Using the data that follows, state the number of lines holding the word "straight", and give no other output.

══ Working data

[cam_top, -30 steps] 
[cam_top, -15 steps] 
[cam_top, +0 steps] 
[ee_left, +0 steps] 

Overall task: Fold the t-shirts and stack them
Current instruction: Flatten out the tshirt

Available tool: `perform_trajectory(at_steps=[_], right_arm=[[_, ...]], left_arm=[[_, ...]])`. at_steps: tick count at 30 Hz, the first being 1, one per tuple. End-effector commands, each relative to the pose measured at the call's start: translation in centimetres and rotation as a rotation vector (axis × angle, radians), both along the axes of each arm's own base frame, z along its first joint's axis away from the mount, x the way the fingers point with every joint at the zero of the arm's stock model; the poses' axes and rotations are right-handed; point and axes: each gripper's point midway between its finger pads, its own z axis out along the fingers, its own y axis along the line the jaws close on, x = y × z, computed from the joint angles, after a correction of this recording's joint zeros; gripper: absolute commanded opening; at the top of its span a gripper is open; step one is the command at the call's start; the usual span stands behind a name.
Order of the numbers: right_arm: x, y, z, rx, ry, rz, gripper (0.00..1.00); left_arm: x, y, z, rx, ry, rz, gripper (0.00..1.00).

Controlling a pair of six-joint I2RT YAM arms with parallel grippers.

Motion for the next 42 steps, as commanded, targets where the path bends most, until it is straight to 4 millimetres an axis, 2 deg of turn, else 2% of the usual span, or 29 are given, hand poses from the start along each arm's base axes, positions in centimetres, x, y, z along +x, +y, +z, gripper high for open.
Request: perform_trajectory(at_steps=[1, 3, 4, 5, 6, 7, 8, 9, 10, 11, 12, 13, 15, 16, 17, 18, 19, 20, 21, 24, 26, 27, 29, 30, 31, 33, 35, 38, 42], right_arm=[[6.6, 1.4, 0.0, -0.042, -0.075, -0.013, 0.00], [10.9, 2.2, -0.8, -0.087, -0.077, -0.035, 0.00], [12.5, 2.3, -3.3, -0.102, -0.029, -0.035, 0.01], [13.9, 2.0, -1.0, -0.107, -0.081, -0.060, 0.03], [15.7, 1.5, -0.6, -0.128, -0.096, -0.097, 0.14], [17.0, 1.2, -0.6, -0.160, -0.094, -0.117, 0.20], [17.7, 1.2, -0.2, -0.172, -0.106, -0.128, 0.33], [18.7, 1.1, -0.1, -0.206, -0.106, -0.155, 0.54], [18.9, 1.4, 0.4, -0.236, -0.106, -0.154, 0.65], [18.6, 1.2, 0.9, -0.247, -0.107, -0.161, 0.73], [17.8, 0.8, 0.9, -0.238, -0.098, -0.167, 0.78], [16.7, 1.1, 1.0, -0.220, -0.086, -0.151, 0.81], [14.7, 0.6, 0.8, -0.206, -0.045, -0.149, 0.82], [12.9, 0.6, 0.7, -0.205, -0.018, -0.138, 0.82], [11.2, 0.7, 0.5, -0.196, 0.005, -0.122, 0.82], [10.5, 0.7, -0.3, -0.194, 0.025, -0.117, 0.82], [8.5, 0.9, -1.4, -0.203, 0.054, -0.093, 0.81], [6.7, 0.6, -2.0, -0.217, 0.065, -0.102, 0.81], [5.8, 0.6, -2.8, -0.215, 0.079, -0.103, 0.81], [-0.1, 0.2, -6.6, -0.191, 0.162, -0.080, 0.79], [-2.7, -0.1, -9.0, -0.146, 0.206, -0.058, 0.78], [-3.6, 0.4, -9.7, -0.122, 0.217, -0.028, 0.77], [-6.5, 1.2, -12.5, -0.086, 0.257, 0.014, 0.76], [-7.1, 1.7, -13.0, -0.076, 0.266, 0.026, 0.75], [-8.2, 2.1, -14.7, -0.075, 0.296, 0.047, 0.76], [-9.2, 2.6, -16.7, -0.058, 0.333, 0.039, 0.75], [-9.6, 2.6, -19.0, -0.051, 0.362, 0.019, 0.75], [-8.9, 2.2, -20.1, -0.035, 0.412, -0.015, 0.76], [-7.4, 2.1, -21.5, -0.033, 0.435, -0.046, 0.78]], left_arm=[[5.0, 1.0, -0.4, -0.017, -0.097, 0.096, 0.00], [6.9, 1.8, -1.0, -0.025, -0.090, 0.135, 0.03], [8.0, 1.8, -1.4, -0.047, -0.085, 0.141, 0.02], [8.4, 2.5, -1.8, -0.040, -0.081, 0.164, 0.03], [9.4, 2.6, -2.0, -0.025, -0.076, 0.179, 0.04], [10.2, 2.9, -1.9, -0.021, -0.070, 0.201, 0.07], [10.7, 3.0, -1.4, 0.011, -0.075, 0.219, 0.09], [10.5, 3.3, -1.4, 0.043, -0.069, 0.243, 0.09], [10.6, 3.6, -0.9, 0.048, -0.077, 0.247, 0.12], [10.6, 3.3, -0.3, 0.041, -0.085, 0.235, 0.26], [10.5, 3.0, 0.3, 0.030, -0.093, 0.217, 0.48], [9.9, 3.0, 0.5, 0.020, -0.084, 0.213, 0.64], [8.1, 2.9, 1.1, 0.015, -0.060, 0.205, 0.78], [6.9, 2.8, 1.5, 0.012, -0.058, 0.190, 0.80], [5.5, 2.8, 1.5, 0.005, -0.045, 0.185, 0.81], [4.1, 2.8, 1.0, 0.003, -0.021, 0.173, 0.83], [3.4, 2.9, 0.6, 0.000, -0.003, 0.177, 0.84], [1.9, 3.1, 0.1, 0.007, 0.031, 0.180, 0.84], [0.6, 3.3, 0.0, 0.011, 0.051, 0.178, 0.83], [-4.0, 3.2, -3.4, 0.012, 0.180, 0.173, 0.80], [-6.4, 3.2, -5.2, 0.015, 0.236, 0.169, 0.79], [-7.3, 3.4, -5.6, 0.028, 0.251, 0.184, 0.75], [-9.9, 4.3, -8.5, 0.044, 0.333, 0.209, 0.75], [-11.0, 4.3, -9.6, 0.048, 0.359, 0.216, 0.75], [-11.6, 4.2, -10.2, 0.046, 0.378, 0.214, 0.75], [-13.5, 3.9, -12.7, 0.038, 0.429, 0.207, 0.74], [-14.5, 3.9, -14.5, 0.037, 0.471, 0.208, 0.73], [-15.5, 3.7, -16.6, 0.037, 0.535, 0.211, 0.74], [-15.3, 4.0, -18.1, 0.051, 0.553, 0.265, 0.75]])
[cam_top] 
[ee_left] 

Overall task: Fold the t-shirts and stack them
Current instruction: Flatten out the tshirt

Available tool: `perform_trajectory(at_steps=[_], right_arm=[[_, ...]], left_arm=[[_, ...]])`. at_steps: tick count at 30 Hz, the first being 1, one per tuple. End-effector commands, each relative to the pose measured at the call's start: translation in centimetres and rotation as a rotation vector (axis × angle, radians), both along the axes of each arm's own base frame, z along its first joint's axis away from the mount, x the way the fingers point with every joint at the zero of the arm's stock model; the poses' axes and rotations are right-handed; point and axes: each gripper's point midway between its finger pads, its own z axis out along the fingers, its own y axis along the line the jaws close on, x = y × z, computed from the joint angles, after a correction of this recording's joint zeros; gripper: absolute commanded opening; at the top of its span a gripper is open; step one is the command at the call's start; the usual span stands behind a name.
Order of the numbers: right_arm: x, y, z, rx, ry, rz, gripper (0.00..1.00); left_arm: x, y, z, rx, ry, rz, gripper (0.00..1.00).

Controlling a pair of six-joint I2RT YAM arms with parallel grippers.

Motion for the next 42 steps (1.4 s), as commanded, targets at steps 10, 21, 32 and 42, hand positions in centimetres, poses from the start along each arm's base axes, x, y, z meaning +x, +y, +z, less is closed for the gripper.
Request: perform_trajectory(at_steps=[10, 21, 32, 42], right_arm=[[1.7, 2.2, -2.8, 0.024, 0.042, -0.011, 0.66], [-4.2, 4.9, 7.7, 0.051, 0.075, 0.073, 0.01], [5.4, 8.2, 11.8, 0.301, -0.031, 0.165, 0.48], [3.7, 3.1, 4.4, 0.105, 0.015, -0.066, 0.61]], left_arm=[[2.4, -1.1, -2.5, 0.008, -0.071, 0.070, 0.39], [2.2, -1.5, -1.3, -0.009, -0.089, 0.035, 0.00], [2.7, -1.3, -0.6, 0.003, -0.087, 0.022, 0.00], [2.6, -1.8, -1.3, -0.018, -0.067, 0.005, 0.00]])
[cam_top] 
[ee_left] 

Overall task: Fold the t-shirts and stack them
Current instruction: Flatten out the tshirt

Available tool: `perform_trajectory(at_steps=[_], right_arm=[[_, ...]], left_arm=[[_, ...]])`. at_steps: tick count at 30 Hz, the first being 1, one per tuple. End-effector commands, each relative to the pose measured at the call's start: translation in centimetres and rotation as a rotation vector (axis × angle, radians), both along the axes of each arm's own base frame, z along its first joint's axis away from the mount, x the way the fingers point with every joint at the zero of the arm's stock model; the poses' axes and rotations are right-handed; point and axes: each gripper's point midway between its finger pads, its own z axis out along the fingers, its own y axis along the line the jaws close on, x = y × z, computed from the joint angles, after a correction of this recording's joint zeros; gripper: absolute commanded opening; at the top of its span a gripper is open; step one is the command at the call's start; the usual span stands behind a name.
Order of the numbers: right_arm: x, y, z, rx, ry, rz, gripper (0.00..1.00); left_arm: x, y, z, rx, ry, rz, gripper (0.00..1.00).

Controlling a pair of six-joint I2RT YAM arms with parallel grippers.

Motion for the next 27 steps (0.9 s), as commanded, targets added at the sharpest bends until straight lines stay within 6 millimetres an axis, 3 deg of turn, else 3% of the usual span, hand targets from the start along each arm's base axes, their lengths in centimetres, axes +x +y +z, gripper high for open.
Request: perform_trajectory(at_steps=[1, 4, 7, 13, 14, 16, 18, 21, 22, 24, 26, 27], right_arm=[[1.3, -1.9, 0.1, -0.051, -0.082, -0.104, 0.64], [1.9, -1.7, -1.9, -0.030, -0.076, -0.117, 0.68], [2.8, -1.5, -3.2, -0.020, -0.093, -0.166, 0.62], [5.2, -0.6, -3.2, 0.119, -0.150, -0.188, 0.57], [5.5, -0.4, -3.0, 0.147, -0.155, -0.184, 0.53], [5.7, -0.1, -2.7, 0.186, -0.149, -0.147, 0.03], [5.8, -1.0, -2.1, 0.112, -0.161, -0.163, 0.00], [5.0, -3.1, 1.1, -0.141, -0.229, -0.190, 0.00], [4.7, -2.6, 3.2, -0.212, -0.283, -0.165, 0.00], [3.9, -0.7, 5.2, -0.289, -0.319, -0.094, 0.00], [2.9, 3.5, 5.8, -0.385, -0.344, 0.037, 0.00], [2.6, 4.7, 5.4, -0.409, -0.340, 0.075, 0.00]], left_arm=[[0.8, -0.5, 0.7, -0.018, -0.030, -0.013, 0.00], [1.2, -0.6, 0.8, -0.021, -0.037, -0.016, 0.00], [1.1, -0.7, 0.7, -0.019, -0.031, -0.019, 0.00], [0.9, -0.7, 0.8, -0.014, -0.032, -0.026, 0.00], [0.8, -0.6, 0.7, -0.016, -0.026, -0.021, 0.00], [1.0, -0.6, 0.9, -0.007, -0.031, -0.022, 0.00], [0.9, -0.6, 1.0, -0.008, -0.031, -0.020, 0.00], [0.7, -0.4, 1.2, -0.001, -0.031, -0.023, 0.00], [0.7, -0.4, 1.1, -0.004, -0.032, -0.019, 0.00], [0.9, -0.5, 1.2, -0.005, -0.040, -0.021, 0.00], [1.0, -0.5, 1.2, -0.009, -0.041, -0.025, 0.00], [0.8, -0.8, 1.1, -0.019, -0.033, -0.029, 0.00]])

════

# Problem solution
2